BRIEF DESCRIPTION OF THE DRAWINGS
[0011] Fig. 1 is a front view of an embodiment of a completions assembly with hydraulic lines coupled through separate stinger and tubular completion segments.
[0012] Fig. 2 is an overview of an oilfield with a well accommodating the completions assembly of Fig. 1 therein.
[0013] Fig. 3 A is a schematic view of an upper completion stinger with a hydraulic passage covered by a first slidable sleeve and located adjacent a lower completion tubular with a port covered by a second slidable sleeve.
[0014] Fig. 3B is a schematic view of the stinger and tubular of Fig. 3A coupling to one another in a manner forcibly shifting the slidable sleeves.
[0015] Fig. 3C is a schematic view of the stinger and tubular of Fig. 3B upon completed coupling with the slidable sleeves shifted to allow hydraulic communication between the passage and the port.
[0016] Fig. 4 is a schematic view of an embodiment of the stinger and tubular assembly which allows for hydraulic coupling regardless of radial orientation of the seal and port relative to one another.
[0017] Fig. 5 A is an enlarged sectional view of the upper completion stinger of Fig. 1.
[0018] Fig. 5B is an enlarged sectional view of the lower completion tubular of Fig. 1.
[0019] Fig. 6 is a flow-chart summarizing an embodiment of installing and utilizing downhole completions equipped with a hydraulic coupling assembly. DETAILED DESCRIPTION
[0020] Embodiments are described with reference to certain downhole completions systems. In particular, a production assembly is detailed throughout with production tubing running through a cased well to a generally uncased production region. However, a variety of different types of completions may utilize hydraulic coupling tools and techniques as detailed herein. Indeed, any downhole segmented tubulars equipped with hydraulics for coupling to one another may take advantage of the embodiments described herein.
[0021] As used herein, terms such as "upper completion stinger" or "lower completion tubular" are meant only to distinguish adjacent downhole tubular structures for coupling to one another. So, for example, no particular structural stinger features are meant to be required due to use of the term "stinger". Further, even the term "upper" is only utilized to distinguish the tubular that is meant for positioning closer to the oilfield surface as measured through the well. That is to say, the term "upper" does not to require that the tubular literally be at a higher elevation than the adjacent tubular. Indeed, in a horizontal well section the upper completion stinger may not be above the lower completion tubular in terms of elevation.
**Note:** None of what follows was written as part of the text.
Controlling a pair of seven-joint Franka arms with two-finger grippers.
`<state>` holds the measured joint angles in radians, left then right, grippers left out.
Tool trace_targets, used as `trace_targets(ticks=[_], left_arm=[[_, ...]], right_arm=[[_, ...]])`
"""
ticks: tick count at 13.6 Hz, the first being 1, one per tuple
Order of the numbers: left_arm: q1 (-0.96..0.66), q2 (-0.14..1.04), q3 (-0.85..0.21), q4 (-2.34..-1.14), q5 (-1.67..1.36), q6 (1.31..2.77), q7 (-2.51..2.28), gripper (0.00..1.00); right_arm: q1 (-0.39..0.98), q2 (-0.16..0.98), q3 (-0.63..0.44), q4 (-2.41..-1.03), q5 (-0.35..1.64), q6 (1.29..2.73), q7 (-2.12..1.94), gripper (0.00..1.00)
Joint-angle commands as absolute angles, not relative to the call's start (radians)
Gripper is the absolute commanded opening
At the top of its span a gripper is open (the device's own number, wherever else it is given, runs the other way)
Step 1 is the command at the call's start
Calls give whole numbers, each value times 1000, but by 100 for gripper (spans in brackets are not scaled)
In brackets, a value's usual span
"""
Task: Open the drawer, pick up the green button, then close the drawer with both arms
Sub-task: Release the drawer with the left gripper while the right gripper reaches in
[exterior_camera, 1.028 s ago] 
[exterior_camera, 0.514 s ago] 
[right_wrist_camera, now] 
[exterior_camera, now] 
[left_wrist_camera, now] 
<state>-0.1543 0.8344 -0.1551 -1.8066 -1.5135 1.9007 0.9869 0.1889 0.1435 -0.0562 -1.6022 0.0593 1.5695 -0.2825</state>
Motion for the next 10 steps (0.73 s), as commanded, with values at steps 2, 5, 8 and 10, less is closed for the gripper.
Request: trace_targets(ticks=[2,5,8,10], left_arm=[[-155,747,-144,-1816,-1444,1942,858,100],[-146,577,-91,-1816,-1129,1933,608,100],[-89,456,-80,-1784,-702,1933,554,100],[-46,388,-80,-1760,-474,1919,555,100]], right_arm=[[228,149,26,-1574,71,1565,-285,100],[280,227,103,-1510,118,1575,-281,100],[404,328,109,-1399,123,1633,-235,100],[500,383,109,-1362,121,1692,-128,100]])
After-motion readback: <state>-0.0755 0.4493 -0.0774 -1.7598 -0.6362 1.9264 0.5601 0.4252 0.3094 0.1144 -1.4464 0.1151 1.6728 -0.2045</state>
[0022] Referring now to Fig. 1, a front view of an embodiment of a completions assembly 100 is shown. The assembly 100 is a segmented tubular structure with a central channel 110 running continuously therethrough. Additionally, hydraulic lines 135, 165 are run through separate stinger 125 and tubular 150 completion segments. Nevertheless, the lines 135, 165 are hydraulically coupled to one another such that continuous hydraulics are also provided. More specifically, physical coupling of the stinger 125 and tubular 150 results in hydraulic coupling of the lines 135, 165 as a passage 130 of the stinger line 135 is hydraulically aligned with a port 160 of the tubular line 165. That is to say, the passage 130 and the port 160 serve as the terminations for the respective lines 135, 165 and, once hydraulically aligned, define a chamber that allows hydraulic communication between the lines 135, 165. Thus, continuous hydraulic communication between the completion segments 125, 150 is now provided.
[0023] As noted above, for sake of distinction, the upper tubular is referred to as a stinger 125 and the lower tubular, merely a tubular 150. However, these tubular segments 125, 150 may have a variety of features commonly found in completions assemblies. For example, the stinger 125 may serve as the coupling end of a larger production tubing 210 as depicted in Fig. 2. Thus, collets 140 or other suitable features may be provided for interlocking with the tubular 150. More specifically, notice a slot 142 at the interior of the tubular 150 for reception of the head 141 of a collet 140.
[0024] Continuing with reference to Fig. 1, the noted slot 142 is more specifically located at the inner surface of a slidable sleeve 155 of the lower tubular 150. Thus, as the stinger 125 is plugged into the lower tubular 150 it is received by the slidable sleeve 155. As the stinger 125 continues its downward push into the tubular 150, the sleeve 155 is also forced downward. In the embodiment shown, this downward movement of the sleeve 155 is eventually halted by a limiter screw 175 through the body 157 of the lower tubular 150. At this time, the stinger 125 and collets 140 may continue downward to achieve the above noted interlocking with the slot 142 if such has not already been achieved.
[0025] Prior to the above described downward movement of the slidable sleeve 155, the port 160 of the lower tubular 150 is sealingly covered by the sleeve 155. However, the noted downward movement of the sleeve 155 eventually exposes the port 160 which in turn achieves hydraulic alignment with the passage 130 as detailed above. Indeed, as detailed further below, another slidable sleeve 300 may be provided for sealingly covering the passage 130 until the noted coupling and hydraulic alignment is achieved (see Figs. 3 A and 5A).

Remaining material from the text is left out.